YOUR TASK. Please repeat the lines below exactly. Begin with the line containing "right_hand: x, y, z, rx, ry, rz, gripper" and go on through the line containing "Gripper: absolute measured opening".

SUPPLIED DATA.
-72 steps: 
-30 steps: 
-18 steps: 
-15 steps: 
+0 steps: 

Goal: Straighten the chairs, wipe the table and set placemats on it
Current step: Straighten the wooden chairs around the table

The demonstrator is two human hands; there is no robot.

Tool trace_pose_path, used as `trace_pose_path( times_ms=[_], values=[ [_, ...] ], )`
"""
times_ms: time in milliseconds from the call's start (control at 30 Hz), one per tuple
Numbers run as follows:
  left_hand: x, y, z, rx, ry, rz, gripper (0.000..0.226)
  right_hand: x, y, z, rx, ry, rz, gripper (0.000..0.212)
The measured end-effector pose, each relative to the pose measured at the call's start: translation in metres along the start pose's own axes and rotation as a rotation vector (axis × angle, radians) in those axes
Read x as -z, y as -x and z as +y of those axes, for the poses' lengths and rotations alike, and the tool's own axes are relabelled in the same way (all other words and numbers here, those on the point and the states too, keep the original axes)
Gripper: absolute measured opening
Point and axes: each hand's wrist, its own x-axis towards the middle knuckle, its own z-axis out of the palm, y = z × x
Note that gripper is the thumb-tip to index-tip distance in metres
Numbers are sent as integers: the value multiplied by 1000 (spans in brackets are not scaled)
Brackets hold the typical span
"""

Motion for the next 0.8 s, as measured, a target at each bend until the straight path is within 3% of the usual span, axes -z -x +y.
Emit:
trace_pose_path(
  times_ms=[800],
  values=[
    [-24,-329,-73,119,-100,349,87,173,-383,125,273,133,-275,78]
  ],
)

RESPONSE AREA.
  right_hand: x, y, z, rx, ry, rz, gripper (0.000..0.212)
The measured end-effector pose, each relative to the pose measured at the call's start: translation in metres along the start pose's own axes and rotation as a rotation vector (axis × angle, radians) in those axes
Read x as -z, y as -x and z as +y of those axes, for the poses' lengths and rotations alike, and the tool's own axes are relabelled in the same way (all other words and numbers here, those on the point and the states too, keep the original axes)
Gripper: absolute measured opening

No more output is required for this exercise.